Jump ahead a dozen years with me, and I am now working for a TV commercial production company. I am tasked with building a new computer graphics system. After picking out a computer (an Amiga if you must know), I determined that I needed some form of external storage. The only cost effective storage at the time was the latest Iomega Bernoulli drive – which held a whopping 150 MB’s of data. I am still working for the same company, and we still use that drive. It’s been a dependable drive since the day we bought it.
Join me if you will in the here and now. Surrounding me even as I type are twelve Iomega products – seven Iomega Zip drives (both 100MB and 250MB) and five Iomega Jaz drives (both 1GB and 2GB varieties). Three of the five Iomega Jaz drives lie discarded in the corner – useless testaments to wasted money and painfully lost data. Occasionally, I’ll pull one out and prop the door open with it, just so that I can justify their extreme cost – talk about getting burned by the bleeding edge!
Our troubles started with our very first Iomega Jaz drive – an internal 1GB drive installed in a Dell Optiplex Gxpro. It seemed to work fine for many months. We used it to backup our scene files for 3D and 2D animation projects – critical data that we return to and reuse time and again. One day, a cartridge wouldn’t eject, so I rebooted the computer and again it wouldn’t eject. I selected the manual eject process (inserting a straightened paperclip does the trick) only to hear a dreadful grinding sound – scratch one $85 disk! A few weeks later I put an older cartridge in to restore a project, but the drive didn’t recognize the media. Starting to feel worried, I switched to our new and second Iomega Jaz drive – installed on a Macintosh 8100 as an external drive, and had no problems accessing the data. Unfortunately, all of the file names had been concatenated into the MS-DOS 8.3 format – effectively giving me hours of agony as I slowly had to re-rename each and every file to it’s original long file name. I never was able to get that cartridge to work in that internal drive again. As fate would have it, that internal drive would become the first of our new doorstops – as it stopped functioning completely a few weeks later.

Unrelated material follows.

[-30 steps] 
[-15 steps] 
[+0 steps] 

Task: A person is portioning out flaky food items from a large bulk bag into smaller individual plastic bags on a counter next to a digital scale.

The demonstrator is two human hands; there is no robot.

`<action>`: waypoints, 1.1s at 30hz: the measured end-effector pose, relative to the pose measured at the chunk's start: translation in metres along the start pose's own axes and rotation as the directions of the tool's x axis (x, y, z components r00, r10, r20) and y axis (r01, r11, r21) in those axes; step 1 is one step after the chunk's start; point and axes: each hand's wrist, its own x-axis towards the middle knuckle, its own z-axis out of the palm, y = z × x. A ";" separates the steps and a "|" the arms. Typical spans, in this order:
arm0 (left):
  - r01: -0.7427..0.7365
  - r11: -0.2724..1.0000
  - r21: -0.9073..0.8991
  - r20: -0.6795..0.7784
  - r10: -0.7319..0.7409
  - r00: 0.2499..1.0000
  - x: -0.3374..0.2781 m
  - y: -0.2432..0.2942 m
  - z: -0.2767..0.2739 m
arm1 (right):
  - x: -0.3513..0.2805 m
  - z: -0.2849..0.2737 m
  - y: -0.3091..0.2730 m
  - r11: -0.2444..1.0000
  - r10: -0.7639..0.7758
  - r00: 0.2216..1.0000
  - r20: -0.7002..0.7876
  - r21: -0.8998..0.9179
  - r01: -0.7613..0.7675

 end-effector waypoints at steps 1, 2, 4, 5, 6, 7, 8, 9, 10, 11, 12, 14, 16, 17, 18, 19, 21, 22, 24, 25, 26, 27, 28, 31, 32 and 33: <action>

I replaced that drive with a 2GB external drive (which did read that original “corrupt” Jaz disk) and all was happy in graphics land again – for awhile at least. Eventually, it too went the way of the first – taking another cartridge with it – this one full of data, data never to be recovered again.
I finally realized that I had a problem on my hands – I had over twenty cartridges of data, data I was terrified of loosing. Gritting my teeth, I purchased one more Iomega 2GB Jaz drive, and at the same time, I bought an HP CD-R/RW drive. The FIRST thing I did was to back up ALL of my data from Jaz to CD-ROM, one disk at time.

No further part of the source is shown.